** WHAT NEEDS TO BE DONE **
In the listing below, find the line with "(259, 399) to (125, 271): 0.86" and the line with "(13, 147): 0.41". Repeat those two lines and all lines between them exactly.
#### RECORDS FOR THE EXERCISE ####
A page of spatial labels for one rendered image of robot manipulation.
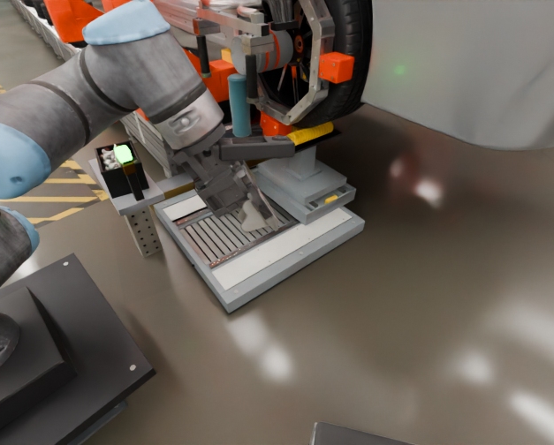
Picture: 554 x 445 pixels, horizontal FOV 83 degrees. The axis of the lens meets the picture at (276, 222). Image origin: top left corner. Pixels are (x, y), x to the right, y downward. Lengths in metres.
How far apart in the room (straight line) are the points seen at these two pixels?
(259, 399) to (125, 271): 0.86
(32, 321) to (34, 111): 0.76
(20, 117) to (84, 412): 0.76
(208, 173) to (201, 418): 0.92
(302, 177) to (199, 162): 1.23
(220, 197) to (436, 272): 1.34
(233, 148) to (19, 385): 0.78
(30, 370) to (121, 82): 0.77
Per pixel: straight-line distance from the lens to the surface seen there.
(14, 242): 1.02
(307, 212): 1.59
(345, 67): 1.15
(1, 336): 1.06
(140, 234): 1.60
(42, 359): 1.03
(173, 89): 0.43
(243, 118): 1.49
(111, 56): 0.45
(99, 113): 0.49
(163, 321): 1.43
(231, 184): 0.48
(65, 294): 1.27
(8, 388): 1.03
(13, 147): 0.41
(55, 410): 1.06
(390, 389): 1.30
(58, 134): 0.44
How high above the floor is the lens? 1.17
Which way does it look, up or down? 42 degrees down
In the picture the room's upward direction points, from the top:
####
** TASK RESPONSE **
(259, 399) to (125, 271): 0.86
(32, 321) to (34, 111): 0.76
(20, 117) to (84, 412): 0.76
(208, 173) to (201, 418): 0.92
(302, 177) to (199, 162): 1.23
(220, 197) to (436, 272): 1.34
(233, 148) to (19, 385): 0.78
(30, 370) to (121, 82): 0.77
Per pixel: straight-line distance from the lens to the surface seen there.
(14, 242): 1.02
(307, 212): 1.59
(345, 67): 1.15
(1, 336): 1.06
(140, 234): 1.60
(42, 359): 1.03
(173, 89): 0.43
(243, 118): 1.49
(111, 56): 0.45
(99, 113): 0.49
(163, 321): 1.43
(231, 184): 0.48
(65, 294): 1.27
(8, 388): 1.03
(13, 147): 0.41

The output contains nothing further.